Reducing waste, reusing and repairing

Recycling can help save materials and energy, but cutting down on waste in the first place is even better. Taking your own bag when you go shopping can help. You can also repair broken items and find a good home for anything you don't want anymore.

The wider issue

Making new products uses energy and raw materials. As a general rule, reusing or repairing things rather than buying new will:

  • help to keep valuable materials out of landfill sites
  • use less energy than making new products, helping to tackle climate change

There are some exceptions. Old appliances like boilers and fridge-freezers use much more energy than new ones. If you need more advice, contact your local Energy Efficiency Advice Centre on 0800 512012.

Reducing waste

Waste and recycling opening times

Find opening times and locations of recycling centres near you

Nearly a fifth of household waste is packaging from retail purchases. Shopping carefully can help cut down on this waste.
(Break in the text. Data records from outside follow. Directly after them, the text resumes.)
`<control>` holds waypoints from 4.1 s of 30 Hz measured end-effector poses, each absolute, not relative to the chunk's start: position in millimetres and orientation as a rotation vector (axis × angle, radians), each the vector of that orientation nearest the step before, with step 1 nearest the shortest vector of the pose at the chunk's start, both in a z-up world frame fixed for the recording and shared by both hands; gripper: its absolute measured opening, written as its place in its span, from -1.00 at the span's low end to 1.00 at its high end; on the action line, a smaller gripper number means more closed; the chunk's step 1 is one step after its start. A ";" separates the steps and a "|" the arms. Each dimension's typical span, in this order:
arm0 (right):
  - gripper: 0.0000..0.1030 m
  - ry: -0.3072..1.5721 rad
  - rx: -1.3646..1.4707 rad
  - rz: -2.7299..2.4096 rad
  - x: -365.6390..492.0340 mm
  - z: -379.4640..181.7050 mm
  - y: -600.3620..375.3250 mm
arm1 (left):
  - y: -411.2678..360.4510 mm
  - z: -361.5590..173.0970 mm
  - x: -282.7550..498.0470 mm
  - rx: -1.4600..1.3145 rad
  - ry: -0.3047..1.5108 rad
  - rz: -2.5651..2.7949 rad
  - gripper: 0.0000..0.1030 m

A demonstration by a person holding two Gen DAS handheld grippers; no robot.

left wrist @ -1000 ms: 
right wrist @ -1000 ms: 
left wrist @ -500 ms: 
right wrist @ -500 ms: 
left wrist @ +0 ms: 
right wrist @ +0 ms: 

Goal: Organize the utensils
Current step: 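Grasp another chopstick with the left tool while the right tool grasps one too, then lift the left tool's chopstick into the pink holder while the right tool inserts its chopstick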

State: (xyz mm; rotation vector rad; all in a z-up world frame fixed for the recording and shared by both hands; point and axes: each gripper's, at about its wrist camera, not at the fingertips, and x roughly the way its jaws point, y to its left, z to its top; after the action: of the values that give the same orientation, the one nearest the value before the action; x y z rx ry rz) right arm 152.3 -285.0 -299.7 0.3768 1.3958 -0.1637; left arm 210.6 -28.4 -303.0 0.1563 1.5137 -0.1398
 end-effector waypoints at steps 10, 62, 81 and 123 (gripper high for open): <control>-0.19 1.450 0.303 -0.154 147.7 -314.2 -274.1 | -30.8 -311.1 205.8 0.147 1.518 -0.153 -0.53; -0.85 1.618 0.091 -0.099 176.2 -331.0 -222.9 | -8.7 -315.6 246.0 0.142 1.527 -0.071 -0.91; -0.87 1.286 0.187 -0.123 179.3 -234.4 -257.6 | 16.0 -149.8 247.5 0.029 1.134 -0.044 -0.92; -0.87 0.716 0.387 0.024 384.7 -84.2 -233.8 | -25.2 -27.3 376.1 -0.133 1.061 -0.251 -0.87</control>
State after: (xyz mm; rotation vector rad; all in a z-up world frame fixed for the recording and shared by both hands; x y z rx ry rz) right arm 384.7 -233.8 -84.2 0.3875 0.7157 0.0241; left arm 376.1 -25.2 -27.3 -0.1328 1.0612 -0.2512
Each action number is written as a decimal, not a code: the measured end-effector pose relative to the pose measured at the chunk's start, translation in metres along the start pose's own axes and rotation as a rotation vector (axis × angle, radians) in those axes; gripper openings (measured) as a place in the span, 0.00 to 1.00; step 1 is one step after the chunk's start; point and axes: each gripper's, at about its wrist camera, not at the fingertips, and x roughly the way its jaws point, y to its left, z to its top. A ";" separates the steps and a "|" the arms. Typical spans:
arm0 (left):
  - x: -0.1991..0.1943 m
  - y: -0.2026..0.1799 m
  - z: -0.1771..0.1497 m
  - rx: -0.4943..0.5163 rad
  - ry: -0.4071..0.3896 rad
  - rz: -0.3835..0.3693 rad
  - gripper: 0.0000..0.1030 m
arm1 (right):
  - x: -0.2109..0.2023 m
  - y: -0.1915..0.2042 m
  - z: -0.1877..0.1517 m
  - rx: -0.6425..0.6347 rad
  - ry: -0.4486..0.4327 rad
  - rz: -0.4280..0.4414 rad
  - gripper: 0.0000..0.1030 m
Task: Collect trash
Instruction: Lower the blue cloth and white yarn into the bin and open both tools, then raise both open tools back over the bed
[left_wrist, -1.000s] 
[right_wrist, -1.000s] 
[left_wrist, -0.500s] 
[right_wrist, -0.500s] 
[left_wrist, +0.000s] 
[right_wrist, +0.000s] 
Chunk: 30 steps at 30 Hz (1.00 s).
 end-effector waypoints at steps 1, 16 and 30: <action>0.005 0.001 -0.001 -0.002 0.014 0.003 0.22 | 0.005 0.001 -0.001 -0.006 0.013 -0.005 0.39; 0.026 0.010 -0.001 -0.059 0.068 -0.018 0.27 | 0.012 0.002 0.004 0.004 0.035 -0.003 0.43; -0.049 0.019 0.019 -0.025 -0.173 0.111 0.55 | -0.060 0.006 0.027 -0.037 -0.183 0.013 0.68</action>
You could think about:

  • taking your own bag when you go shopping, to help reduce the 10 billion plastic bags that are handed out by supermarkets each year
  • registering with the Mailing Preference Service to avoid unwanted junk mail being sent to your home
  • trying not to waste food; the average UK household spends £424 a year on food which is thrown away
  • avoiding products with unnecessary packaging
  • choosing reusable products

Repair

Some household items, including computers, electrical equipment and furniture, can be repaired. Search online or in your local phone book for repair services in your area.

Reuse

Many items can be reused, including mobile phones, computers, printer cartridges, leftover paint and clothes. Even if you have finished with something, someone else will often be able to use it. National charity organisations, local charity shops, internet auction sites and free exchange schemes may be able to reuse your unwanted items.
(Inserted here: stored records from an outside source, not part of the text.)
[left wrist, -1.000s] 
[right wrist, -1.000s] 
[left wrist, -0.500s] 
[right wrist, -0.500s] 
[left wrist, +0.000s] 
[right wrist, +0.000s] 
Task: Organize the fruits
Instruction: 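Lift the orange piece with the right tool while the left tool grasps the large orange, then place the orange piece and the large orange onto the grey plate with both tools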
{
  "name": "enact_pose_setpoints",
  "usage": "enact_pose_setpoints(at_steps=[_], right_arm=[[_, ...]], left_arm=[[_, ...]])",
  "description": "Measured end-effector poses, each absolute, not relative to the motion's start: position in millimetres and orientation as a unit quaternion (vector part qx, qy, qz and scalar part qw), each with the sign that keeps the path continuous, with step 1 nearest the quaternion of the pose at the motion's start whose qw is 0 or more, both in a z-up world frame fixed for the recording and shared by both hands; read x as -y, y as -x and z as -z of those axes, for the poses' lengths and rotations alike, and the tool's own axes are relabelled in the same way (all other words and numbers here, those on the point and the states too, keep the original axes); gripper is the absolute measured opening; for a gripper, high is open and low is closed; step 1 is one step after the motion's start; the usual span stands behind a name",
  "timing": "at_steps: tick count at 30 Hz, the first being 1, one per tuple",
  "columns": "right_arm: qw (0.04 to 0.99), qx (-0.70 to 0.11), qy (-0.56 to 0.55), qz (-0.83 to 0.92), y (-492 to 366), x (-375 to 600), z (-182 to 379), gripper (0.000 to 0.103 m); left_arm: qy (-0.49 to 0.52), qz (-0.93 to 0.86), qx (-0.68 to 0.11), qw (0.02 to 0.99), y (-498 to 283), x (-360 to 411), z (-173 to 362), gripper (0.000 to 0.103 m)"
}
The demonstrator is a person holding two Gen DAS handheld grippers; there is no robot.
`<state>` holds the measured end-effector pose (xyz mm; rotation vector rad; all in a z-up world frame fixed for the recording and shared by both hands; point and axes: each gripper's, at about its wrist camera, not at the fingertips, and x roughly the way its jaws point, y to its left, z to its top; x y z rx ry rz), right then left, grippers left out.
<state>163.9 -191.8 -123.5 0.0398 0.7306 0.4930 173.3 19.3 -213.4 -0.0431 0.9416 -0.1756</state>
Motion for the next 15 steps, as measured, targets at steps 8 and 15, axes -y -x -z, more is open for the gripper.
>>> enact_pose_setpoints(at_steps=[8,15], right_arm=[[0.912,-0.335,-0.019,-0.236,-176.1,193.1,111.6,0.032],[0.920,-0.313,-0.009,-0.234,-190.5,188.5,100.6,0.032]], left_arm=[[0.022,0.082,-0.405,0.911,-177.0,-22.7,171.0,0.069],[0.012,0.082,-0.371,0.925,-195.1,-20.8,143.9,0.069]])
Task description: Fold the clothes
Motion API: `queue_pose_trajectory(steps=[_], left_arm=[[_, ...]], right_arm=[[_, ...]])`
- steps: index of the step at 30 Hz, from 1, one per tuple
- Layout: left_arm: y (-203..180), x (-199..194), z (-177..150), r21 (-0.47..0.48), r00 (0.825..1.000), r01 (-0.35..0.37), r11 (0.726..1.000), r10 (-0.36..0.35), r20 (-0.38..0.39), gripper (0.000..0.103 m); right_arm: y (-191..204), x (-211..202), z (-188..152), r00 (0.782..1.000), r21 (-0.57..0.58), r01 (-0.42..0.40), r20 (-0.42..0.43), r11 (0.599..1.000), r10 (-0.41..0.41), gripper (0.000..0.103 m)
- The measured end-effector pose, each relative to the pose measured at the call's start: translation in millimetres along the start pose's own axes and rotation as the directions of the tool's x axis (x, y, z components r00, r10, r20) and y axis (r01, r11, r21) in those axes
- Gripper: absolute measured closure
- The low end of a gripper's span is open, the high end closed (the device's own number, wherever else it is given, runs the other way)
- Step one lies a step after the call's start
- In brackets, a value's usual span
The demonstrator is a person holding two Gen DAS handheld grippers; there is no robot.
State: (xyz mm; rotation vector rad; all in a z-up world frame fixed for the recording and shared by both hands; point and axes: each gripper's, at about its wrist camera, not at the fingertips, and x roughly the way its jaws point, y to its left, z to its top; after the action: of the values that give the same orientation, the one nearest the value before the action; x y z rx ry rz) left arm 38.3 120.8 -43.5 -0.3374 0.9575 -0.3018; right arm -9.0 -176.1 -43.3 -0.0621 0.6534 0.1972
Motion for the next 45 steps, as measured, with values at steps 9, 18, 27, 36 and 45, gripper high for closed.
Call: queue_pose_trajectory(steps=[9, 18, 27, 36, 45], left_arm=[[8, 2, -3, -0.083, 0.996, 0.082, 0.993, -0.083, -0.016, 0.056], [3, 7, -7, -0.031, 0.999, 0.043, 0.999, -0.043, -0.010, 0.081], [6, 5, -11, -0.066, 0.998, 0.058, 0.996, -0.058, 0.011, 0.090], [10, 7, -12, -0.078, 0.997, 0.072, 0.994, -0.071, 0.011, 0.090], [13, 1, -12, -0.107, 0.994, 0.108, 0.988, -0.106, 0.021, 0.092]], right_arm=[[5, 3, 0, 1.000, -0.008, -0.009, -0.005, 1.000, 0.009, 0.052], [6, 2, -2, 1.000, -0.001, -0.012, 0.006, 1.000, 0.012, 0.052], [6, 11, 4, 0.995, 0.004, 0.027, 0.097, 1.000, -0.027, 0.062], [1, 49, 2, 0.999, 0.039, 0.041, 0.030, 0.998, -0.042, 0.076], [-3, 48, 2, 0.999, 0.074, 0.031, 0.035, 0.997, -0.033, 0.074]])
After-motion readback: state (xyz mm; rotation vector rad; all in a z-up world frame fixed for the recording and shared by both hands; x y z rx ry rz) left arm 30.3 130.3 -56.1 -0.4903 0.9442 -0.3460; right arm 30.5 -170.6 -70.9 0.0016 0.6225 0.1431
For some ideas on how to reduce your household waste visit the My Zero Waste website. You can also contribute your top tips for reusing items and reducing the amount that goes into landfill.

Computers

There are a large number of organisations throughout the UK that will accept unwanted computer equipment and repair or recycle it. Many of them are charities that provide benefits to the local community.

Furniture

Unwanted or broken furniture can be reused, mended or recycled. The Furniture Re-use Network can put you in touch with local schemes that pass on furniture and appliances to low income families. Vintage and second-hand shops are a popular choice if you're looking for new furniture or want to get rid of old furniture in good condition.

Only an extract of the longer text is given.